For each line below that contains the word "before", return that line.
*** Excerpted data ***
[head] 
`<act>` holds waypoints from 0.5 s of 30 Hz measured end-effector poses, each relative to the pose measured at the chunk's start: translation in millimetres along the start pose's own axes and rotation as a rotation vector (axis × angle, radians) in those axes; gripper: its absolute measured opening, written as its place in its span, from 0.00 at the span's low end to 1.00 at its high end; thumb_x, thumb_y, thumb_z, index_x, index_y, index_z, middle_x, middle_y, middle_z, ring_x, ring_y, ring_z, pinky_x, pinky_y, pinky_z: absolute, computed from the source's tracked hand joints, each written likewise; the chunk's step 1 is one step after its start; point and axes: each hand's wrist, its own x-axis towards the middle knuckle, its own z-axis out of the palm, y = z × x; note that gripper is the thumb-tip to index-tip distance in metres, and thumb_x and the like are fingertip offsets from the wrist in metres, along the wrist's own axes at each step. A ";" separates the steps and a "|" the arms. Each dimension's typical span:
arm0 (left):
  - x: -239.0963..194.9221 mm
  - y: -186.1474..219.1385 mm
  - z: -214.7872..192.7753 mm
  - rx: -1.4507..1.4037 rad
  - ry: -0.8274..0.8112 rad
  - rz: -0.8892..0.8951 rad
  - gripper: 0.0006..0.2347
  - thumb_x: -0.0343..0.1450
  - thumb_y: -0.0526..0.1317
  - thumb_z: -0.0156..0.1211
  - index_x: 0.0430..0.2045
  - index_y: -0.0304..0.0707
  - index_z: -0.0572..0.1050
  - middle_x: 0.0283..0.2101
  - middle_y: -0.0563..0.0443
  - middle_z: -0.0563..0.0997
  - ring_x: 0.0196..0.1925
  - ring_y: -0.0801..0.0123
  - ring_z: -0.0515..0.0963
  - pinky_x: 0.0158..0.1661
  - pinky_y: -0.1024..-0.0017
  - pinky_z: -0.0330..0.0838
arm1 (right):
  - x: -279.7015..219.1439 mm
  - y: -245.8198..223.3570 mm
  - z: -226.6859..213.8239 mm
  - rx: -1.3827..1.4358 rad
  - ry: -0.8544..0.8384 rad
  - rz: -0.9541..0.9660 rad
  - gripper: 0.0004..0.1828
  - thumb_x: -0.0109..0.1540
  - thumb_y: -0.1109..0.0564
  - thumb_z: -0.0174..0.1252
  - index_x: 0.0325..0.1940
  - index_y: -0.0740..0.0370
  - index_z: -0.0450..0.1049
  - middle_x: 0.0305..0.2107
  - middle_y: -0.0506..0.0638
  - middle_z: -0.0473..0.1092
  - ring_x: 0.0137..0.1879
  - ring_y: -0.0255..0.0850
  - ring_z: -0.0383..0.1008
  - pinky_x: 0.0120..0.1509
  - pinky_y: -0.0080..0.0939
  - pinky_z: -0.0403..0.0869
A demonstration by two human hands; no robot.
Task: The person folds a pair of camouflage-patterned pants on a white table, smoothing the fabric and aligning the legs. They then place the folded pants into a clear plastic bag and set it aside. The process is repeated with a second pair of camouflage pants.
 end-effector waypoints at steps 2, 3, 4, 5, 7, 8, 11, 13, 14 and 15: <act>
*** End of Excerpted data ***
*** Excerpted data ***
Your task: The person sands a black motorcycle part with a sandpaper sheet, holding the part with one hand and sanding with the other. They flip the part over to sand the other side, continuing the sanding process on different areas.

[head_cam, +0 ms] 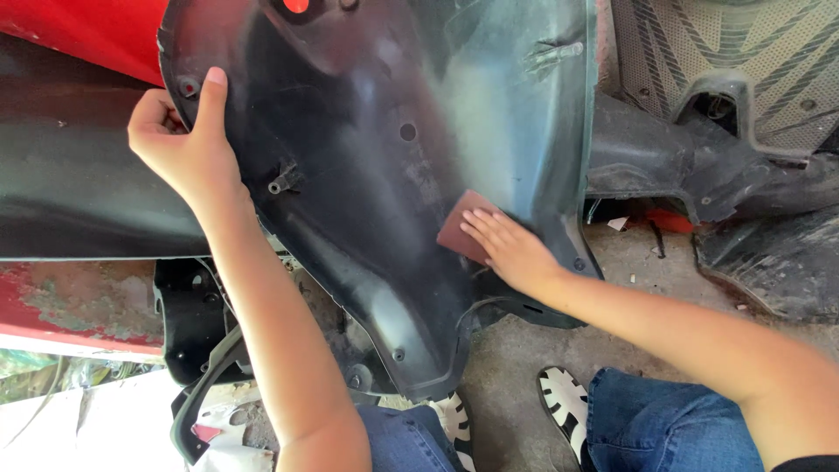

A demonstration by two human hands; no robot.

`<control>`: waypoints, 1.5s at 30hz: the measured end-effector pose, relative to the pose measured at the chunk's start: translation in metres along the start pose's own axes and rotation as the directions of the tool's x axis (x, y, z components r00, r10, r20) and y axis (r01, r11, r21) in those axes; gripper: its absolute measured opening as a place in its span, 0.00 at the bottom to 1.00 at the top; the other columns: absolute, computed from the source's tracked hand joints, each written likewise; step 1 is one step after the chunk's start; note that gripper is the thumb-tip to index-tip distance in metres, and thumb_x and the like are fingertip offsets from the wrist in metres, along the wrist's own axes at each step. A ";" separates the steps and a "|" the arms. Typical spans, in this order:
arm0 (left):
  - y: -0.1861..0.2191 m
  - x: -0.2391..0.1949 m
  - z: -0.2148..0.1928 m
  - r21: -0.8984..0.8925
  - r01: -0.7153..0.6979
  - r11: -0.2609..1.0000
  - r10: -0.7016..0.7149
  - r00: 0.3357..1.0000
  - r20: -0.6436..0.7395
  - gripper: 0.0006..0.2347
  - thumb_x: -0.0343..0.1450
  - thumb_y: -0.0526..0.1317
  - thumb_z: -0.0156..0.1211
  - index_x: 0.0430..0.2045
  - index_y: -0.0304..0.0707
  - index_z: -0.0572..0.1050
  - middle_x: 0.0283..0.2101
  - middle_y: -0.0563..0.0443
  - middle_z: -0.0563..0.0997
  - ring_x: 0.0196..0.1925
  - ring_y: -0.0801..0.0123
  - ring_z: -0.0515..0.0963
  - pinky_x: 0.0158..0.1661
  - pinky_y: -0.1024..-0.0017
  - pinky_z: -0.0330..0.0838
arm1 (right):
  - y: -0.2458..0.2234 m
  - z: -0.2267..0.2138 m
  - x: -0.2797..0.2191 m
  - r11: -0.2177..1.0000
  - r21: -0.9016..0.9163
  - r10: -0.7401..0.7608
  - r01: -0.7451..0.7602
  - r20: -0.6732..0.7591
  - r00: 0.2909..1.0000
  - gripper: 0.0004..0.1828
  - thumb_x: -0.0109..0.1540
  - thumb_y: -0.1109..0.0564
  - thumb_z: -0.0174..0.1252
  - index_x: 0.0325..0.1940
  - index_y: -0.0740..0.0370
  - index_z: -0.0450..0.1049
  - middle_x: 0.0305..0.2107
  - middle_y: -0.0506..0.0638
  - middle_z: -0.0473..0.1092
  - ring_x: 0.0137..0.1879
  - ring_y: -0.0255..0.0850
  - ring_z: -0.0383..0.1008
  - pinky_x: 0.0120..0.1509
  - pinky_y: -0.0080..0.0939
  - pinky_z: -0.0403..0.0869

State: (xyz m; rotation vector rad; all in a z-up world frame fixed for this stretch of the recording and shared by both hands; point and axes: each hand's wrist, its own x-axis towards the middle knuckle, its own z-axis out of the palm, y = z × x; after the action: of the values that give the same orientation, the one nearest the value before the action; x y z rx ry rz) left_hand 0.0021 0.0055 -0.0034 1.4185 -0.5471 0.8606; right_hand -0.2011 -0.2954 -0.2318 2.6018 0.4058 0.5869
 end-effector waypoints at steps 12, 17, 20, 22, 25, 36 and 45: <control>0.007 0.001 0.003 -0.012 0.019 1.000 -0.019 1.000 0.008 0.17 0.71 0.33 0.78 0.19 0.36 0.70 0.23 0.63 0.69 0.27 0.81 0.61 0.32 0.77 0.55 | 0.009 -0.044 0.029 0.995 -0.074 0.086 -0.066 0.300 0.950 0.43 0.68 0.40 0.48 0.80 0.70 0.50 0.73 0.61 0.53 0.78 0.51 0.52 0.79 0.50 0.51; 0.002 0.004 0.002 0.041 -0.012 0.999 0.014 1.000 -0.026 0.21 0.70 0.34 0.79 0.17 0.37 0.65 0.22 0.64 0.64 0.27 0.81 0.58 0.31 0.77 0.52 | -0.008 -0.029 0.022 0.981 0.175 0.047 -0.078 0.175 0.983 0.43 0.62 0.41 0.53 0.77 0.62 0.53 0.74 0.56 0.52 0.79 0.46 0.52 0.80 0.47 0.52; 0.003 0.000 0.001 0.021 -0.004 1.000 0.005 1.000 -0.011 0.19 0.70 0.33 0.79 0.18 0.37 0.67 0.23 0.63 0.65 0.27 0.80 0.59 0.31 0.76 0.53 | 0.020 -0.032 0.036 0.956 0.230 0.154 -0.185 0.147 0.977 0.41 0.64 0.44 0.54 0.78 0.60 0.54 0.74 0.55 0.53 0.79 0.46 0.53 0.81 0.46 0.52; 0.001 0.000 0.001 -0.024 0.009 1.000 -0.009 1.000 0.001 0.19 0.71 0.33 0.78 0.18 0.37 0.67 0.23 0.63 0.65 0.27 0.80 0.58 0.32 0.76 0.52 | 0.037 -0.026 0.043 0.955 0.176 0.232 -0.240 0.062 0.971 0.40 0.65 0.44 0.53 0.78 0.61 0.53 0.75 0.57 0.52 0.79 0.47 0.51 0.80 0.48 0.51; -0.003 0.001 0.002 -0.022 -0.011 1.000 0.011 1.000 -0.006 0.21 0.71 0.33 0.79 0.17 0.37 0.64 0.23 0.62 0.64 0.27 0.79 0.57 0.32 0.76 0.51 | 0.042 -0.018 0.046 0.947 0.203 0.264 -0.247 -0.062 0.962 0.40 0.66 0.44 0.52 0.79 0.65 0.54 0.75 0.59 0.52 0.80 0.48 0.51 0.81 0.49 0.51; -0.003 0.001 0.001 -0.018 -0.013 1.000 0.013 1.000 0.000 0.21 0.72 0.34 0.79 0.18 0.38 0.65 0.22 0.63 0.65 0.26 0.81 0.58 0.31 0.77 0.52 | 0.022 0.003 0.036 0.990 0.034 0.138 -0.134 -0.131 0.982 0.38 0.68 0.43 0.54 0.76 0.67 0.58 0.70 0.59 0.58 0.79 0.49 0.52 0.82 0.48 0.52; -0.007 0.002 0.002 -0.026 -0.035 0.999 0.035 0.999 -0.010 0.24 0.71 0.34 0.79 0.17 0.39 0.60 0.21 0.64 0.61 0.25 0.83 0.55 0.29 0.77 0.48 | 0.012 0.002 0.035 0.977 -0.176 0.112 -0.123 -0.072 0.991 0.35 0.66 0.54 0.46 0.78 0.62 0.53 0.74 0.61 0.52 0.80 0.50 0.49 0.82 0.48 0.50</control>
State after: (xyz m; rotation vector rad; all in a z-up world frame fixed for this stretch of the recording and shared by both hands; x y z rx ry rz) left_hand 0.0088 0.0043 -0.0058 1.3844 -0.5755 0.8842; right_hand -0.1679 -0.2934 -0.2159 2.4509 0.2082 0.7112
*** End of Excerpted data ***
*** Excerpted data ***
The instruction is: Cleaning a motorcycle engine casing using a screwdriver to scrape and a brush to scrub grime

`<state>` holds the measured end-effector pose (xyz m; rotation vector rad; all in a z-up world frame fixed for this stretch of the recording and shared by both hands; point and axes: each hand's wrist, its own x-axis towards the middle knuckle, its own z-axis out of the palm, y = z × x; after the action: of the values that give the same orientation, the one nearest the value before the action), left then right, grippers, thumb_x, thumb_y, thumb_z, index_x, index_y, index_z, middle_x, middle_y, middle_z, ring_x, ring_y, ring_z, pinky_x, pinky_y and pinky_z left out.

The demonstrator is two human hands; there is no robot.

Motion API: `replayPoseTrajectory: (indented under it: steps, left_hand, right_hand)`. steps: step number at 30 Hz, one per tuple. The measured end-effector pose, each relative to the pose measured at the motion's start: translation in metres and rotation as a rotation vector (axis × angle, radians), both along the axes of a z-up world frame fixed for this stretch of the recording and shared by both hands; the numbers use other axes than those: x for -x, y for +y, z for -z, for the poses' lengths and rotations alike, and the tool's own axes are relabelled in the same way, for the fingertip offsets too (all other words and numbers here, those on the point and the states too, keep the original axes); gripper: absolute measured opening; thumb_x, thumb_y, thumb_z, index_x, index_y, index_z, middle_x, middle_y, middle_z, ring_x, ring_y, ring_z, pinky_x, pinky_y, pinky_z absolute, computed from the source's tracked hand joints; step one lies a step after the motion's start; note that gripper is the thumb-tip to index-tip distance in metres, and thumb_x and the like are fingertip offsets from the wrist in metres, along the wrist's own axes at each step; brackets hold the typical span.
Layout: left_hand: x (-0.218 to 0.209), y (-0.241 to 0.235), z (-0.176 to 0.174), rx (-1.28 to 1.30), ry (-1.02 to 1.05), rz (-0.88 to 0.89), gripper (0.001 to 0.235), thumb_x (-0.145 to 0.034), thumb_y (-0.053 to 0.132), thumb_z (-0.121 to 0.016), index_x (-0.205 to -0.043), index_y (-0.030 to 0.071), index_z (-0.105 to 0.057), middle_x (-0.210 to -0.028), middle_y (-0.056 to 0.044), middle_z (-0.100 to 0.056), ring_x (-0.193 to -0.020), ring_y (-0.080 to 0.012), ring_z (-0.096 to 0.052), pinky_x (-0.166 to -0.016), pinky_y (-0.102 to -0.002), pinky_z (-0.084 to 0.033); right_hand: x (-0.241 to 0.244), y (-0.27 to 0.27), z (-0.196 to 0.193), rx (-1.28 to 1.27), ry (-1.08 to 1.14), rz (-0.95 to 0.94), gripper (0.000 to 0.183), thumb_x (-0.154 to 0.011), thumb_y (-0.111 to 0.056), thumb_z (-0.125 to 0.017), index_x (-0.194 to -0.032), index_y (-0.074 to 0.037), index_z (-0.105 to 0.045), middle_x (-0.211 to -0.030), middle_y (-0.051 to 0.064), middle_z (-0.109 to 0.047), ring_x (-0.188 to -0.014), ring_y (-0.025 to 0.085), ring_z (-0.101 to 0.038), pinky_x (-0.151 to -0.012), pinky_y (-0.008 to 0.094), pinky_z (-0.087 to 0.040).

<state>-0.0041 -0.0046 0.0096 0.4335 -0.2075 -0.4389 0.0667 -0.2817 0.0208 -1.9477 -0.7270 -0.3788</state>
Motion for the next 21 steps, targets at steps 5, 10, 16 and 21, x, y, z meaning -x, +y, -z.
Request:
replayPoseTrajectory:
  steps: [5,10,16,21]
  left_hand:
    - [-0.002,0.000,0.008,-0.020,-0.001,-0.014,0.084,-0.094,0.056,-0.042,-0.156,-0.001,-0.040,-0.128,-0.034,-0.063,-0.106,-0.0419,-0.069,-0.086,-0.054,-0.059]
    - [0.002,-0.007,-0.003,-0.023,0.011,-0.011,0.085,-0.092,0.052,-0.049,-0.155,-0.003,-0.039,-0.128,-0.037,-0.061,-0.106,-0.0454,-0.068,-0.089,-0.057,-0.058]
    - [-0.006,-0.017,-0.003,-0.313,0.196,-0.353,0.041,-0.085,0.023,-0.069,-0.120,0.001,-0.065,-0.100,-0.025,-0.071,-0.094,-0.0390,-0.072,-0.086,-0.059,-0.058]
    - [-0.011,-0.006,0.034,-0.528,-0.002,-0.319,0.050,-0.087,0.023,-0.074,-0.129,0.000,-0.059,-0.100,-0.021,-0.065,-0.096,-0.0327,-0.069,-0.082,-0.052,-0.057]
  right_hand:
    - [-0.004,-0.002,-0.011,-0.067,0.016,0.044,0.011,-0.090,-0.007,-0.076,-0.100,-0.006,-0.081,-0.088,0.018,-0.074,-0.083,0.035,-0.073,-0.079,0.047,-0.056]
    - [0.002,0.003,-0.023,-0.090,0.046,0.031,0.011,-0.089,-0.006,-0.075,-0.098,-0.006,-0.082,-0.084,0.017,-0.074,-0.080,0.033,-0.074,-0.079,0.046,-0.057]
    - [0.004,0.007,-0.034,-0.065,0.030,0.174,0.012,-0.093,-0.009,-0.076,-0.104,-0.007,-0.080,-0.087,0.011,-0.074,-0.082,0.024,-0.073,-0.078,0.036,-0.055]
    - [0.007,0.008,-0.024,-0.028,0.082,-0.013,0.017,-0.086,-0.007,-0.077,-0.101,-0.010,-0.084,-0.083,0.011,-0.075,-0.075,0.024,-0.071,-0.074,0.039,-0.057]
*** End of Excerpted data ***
Completed task:
State: (xyz m; rotation vector rad; all in a z-up world frame fixed for this stretch of the recording and shared by both hands; point and axes: each hand's wrist, its own x-axis towards the middle knuckle, its own z-axis out of the palm, y = z × x; after the action: of the values that give the same orientation, the one nearest the value before the action; x y z rx ry rz) left_hand 0.0021 0.0055 -0.0034 1.4185 -0.5471 0.8606; right_hand -0.2011 -0.2954 -0.2318 2.6018 0.4058 0.5869
`<state>` holds the measured end-effector pose (xyz m; rotation vector rad; all in a z-up world frame fixed for this stretch of the recording and shared by both hands; point and axes: each hand's wrist, its own x-axis towards the middle knuckle, its own z-axis out of the palm, y = z × x; after the action: of the values that give the same orientation, the one nearest the value before the action), left then right, grippers, thumb_x, thumb_y, thumb_z, index_x, index_y, index_z, middle_x, middle_y, middle_z, ring_x, ring_y, ring_z, pinky_x, pinky_y and pinky_z left out.

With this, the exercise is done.